■ ABOUT THIS TASK
Give the number of lines below that contain the string "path", and no other text.

■ RECORDS SUPPLIED
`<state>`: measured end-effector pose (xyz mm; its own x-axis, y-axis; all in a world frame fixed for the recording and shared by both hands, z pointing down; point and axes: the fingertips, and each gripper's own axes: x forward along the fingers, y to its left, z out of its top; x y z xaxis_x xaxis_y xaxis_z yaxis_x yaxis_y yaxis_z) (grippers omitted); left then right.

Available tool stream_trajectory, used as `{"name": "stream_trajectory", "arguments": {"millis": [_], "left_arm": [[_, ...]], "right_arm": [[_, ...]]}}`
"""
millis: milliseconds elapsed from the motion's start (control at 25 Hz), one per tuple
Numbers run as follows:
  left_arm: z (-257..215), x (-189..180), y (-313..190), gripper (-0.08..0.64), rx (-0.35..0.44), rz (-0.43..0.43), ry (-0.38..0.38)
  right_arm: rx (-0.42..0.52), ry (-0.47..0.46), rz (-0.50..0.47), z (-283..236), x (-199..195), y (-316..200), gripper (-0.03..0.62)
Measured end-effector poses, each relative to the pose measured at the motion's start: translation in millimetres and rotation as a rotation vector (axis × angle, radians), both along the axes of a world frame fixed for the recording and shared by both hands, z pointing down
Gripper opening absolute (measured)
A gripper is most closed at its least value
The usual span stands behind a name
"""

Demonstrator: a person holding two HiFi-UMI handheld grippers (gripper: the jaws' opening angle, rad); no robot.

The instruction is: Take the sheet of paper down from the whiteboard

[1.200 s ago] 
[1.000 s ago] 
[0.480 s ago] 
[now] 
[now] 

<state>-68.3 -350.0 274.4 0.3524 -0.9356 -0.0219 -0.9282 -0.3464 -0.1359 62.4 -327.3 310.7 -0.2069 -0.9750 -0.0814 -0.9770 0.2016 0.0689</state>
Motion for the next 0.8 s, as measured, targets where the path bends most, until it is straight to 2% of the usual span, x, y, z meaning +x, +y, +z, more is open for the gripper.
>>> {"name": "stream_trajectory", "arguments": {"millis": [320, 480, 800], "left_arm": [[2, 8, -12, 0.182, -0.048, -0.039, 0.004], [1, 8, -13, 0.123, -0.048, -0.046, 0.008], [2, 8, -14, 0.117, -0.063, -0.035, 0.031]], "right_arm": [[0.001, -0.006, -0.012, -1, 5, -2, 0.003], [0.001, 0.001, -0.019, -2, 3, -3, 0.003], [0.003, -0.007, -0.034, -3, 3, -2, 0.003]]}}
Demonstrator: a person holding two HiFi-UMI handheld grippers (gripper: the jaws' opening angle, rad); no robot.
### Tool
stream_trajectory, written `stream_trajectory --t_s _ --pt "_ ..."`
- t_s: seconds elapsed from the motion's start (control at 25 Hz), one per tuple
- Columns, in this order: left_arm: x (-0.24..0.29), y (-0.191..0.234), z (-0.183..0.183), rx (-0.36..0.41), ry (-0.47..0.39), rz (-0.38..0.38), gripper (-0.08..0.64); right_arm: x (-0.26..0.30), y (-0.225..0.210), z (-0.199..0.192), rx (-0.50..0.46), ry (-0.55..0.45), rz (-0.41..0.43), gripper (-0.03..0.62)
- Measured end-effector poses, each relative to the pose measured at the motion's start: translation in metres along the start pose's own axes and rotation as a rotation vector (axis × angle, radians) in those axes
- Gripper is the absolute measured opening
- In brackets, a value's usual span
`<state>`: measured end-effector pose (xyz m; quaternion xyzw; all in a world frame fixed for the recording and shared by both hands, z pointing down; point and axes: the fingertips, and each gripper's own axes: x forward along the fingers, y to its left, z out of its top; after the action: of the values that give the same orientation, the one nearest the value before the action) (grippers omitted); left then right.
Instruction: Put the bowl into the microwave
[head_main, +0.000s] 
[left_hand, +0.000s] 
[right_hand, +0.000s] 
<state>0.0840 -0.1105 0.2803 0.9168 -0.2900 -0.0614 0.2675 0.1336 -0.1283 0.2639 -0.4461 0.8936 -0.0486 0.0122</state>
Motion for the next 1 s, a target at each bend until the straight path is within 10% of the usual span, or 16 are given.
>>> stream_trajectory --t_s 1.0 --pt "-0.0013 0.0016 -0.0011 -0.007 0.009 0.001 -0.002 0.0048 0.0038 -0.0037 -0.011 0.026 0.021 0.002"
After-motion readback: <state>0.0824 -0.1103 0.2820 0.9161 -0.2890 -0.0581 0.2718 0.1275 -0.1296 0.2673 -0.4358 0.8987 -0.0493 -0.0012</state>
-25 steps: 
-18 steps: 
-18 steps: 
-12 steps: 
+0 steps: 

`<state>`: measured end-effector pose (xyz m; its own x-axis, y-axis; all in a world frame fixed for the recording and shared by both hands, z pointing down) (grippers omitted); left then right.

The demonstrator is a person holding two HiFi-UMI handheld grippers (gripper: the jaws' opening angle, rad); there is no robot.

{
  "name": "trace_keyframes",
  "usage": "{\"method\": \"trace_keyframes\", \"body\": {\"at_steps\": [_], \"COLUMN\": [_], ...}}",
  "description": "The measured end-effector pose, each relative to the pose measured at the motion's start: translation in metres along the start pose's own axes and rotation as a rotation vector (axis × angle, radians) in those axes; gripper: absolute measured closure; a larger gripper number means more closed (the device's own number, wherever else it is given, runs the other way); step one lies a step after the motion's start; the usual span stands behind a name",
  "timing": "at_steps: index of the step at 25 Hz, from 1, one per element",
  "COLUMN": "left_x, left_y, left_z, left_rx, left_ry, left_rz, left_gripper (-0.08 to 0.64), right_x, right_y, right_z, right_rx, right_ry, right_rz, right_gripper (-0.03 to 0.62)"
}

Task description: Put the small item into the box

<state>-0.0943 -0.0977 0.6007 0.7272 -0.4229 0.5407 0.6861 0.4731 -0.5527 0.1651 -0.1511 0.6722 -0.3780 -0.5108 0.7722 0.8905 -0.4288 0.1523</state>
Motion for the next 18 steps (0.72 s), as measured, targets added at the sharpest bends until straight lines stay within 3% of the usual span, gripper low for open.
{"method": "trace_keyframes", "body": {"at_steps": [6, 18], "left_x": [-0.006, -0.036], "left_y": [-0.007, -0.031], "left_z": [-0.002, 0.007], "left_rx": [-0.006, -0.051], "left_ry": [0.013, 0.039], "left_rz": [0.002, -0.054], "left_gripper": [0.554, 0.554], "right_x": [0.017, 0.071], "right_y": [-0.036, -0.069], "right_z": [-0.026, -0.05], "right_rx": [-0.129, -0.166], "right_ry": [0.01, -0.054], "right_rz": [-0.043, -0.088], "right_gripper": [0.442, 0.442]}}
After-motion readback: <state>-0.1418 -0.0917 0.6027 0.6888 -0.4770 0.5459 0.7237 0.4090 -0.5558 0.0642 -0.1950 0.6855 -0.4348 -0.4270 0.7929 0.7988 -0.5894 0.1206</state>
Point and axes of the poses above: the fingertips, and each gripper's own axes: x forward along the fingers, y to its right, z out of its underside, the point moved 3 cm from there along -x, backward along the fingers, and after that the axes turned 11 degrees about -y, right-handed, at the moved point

■ ANSWER SPACE
2